5. Is it better to know how to code before transitioning careers to data science?
If you have no coding experience and want to work in data science, you’re not being tasked with the impossible. You can grow your skills and become trained in the level of programming expertise needed to complete tasks on the job, which is the applicable level of programming knowledge employers will expect you to have.
If you have coded before and want to work in data science you are one step closer than professionals that can’t code but you are not yet equipped with all the skills required to work in the industry as a data professional. You are however, in a perfect position to learn and grow your career.
So, knowing how to code before upskilling to data science would definitely help you in your learning journey but data science is not all about coding, it is all about understanding data.

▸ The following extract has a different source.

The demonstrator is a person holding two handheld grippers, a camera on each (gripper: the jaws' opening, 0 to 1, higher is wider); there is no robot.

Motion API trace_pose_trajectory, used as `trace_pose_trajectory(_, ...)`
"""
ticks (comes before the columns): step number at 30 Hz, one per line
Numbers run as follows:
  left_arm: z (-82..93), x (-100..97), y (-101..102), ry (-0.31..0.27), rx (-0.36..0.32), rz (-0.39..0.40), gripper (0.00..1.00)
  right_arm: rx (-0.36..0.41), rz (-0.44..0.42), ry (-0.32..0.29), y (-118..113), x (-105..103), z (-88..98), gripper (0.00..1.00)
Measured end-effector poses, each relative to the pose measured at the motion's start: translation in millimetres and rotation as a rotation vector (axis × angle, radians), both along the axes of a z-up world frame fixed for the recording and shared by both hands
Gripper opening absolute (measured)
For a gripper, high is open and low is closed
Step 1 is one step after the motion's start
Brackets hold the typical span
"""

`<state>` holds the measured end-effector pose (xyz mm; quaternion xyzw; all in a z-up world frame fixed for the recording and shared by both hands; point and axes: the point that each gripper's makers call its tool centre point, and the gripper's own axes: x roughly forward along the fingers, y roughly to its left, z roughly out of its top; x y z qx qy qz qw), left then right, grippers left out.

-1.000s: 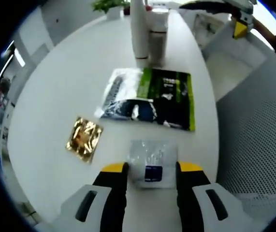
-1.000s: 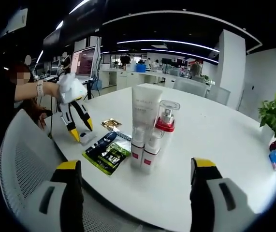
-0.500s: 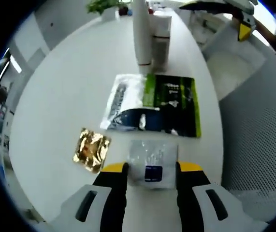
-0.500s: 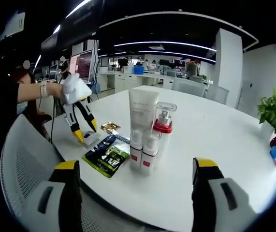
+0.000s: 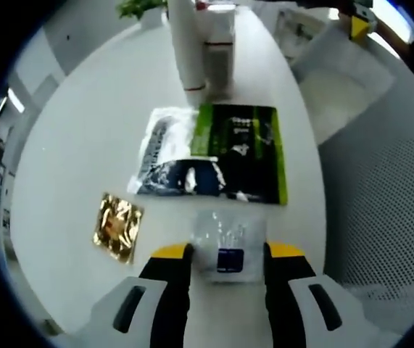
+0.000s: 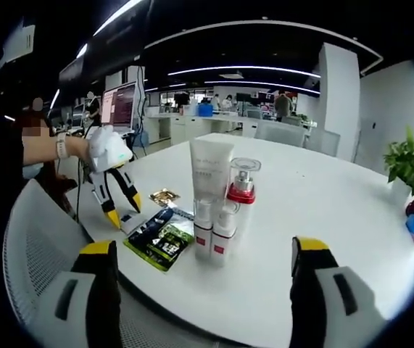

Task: Arrange the skincare products in the storage area until every visible bottle or jar stands upright without overlapping.

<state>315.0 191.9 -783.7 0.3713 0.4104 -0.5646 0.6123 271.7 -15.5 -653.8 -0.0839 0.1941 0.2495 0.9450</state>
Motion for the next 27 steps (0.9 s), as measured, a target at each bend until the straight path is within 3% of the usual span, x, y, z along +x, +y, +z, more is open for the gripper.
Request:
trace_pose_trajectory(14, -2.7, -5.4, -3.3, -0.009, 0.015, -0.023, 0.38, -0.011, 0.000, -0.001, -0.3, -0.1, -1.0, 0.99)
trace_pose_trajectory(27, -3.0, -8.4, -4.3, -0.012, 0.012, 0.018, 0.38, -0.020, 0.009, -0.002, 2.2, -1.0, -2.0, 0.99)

To become a data scientist, fill the industry’s growing skills gap and meet employer demands, you need to be prepared to keep learning and aligning your skillset with changing industry standards. Employers want to hire data professionals that are ready to adapt to evolving business needs.
Now is a strategic time to become a professional employer’s ‘must-have’ on their team. If you are currently in a role where you have mastered the domain knowledge and want to expand your career prospects, take the initiative to upskill and secure your career for the future by acquiring the data skills industry needs the most.